> **What you need to do**
Where the string "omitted" shows up in a line of the records, copy that line.

> **Input**
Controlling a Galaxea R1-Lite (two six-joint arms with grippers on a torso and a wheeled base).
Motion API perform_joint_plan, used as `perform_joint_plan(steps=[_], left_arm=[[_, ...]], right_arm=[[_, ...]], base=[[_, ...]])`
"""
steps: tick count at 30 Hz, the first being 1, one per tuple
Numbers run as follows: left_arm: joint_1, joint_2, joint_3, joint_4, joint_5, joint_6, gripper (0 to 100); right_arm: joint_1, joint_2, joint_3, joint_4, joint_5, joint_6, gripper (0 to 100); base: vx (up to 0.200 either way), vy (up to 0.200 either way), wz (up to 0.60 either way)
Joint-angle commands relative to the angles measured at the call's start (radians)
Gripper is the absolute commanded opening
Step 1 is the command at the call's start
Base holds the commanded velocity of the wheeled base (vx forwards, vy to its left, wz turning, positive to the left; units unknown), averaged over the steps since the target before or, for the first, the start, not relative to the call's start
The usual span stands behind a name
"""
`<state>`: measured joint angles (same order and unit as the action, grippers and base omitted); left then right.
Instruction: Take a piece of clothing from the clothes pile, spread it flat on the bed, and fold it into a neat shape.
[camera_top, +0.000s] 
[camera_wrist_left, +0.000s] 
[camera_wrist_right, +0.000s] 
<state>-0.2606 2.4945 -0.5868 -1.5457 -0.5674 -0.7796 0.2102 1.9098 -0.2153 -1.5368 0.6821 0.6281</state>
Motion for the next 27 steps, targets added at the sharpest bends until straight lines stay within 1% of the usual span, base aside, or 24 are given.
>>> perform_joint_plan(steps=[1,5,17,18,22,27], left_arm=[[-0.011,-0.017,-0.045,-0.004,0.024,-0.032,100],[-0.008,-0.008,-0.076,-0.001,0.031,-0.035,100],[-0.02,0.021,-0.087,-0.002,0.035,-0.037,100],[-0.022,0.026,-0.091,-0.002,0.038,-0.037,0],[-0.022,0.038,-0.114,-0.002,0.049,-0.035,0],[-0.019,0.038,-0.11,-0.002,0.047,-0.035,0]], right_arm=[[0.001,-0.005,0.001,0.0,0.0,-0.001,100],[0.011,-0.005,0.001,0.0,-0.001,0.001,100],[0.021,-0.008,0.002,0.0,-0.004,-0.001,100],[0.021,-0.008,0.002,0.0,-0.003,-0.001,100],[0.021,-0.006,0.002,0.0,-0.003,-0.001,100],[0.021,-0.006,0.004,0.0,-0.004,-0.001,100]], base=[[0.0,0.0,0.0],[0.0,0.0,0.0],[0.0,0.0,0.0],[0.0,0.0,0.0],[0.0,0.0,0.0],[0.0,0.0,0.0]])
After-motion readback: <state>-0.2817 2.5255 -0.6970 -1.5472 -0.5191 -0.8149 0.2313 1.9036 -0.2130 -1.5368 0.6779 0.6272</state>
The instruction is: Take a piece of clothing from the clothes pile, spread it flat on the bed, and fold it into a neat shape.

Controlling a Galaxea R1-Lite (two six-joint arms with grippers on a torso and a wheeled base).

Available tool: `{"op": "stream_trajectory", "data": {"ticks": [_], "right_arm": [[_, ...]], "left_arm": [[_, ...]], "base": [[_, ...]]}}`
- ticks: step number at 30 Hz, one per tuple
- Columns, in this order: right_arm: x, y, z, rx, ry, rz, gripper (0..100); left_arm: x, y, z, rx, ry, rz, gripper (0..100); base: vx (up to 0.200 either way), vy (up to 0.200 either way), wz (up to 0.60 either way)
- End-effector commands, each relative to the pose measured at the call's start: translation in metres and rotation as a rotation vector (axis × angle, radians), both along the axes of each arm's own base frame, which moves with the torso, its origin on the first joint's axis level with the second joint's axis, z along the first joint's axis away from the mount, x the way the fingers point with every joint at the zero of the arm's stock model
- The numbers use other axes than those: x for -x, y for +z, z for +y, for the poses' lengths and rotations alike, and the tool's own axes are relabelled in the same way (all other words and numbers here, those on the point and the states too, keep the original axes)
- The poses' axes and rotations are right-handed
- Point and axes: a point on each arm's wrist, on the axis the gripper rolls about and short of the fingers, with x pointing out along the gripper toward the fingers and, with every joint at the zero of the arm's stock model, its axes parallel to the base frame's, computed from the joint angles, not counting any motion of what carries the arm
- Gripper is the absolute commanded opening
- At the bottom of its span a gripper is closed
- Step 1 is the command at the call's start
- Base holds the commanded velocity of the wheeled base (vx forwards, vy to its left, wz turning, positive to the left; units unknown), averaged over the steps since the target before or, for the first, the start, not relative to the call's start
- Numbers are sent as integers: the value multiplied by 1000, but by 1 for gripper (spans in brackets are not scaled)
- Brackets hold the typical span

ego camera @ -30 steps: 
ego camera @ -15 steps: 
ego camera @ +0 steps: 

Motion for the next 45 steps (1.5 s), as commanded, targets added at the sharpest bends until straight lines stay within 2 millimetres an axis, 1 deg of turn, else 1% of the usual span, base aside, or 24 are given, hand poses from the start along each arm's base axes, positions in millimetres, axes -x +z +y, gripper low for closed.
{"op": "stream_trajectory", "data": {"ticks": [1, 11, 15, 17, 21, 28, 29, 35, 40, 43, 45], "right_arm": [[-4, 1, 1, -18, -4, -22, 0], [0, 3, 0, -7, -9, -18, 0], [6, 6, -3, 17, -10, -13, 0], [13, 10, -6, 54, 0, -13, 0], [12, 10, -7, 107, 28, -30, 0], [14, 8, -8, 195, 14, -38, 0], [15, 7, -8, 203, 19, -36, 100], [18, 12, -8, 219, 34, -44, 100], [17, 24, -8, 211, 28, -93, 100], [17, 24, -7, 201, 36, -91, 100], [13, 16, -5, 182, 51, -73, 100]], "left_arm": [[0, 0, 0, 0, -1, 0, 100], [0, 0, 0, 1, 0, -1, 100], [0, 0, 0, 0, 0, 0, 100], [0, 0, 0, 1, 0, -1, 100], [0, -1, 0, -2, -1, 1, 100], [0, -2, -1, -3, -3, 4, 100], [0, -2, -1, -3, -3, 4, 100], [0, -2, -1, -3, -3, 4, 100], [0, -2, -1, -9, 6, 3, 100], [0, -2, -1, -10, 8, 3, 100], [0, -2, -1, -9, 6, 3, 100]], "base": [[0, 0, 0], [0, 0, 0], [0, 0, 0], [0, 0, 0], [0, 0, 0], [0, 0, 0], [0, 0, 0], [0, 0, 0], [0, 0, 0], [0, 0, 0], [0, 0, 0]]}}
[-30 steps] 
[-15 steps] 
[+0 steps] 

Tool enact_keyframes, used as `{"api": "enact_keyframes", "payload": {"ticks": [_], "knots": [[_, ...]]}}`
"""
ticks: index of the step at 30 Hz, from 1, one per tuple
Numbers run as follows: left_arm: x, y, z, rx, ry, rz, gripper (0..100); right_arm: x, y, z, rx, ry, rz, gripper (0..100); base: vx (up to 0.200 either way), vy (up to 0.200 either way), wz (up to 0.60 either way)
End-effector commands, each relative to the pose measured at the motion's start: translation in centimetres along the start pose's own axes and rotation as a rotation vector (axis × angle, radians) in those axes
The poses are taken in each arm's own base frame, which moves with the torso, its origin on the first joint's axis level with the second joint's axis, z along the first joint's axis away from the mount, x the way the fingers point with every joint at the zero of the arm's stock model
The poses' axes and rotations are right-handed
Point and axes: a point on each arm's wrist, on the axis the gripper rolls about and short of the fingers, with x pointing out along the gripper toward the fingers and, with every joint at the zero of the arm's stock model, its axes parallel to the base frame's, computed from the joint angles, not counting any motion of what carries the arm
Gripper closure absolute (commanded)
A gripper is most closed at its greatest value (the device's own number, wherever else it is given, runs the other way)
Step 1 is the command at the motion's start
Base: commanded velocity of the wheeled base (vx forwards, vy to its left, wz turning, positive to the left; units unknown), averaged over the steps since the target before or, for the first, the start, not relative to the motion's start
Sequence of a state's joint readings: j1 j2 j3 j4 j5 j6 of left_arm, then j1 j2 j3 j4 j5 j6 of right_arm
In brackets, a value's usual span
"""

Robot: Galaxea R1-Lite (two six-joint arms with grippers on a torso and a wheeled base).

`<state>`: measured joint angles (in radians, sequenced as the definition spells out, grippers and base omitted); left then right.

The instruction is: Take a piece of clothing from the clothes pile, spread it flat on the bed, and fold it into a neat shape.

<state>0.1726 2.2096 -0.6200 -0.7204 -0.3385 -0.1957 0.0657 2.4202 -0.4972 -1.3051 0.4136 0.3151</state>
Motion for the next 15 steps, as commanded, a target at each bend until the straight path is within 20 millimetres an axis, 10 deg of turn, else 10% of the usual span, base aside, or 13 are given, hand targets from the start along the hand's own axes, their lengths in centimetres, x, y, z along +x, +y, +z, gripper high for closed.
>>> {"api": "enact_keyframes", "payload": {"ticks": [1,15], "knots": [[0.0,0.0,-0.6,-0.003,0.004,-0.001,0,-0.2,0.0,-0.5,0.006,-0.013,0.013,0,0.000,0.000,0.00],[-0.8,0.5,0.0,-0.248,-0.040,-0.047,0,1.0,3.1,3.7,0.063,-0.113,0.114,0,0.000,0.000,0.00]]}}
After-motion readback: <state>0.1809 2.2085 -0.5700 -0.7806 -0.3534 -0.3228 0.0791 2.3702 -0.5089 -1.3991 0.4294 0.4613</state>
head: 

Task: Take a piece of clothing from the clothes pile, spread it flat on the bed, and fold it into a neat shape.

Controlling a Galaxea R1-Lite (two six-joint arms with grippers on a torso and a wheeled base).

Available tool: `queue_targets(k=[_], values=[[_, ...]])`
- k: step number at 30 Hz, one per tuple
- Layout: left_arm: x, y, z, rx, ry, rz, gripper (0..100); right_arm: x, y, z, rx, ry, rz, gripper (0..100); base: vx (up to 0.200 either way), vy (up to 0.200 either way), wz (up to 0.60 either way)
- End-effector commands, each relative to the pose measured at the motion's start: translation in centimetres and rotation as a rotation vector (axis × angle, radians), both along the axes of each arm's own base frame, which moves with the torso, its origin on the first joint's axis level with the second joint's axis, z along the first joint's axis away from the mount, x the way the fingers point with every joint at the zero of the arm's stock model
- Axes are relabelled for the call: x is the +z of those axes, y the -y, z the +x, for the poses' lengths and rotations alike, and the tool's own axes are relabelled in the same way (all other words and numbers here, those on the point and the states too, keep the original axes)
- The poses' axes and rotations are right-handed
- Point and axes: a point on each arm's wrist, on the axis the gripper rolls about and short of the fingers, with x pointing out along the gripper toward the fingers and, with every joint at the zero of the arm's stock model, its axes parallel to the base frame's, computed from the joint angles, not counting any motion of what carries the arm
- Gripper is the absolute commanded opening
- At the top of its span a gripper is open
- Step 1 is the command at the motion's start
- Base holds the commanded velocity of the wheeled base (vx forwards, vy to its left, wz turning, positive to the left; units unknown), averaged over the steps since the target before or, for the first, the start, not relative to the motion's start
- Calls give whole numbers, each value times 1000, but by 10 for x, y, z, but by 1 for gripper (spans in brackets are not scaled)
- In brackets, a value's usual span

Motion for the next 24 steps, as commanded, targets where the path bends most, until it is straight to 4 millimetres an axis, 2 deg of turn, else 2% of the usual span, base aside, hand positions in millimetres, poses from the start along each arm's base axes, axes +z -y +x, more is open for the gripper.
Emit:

> **Task answer**
`<state>`: measured joint angles (same order and unit as the action, grippers and base omitted); left then right.
`<state>`: measured joint angles (in radians, sequenced as the definition spells out, grippers and base omitted); left then right.

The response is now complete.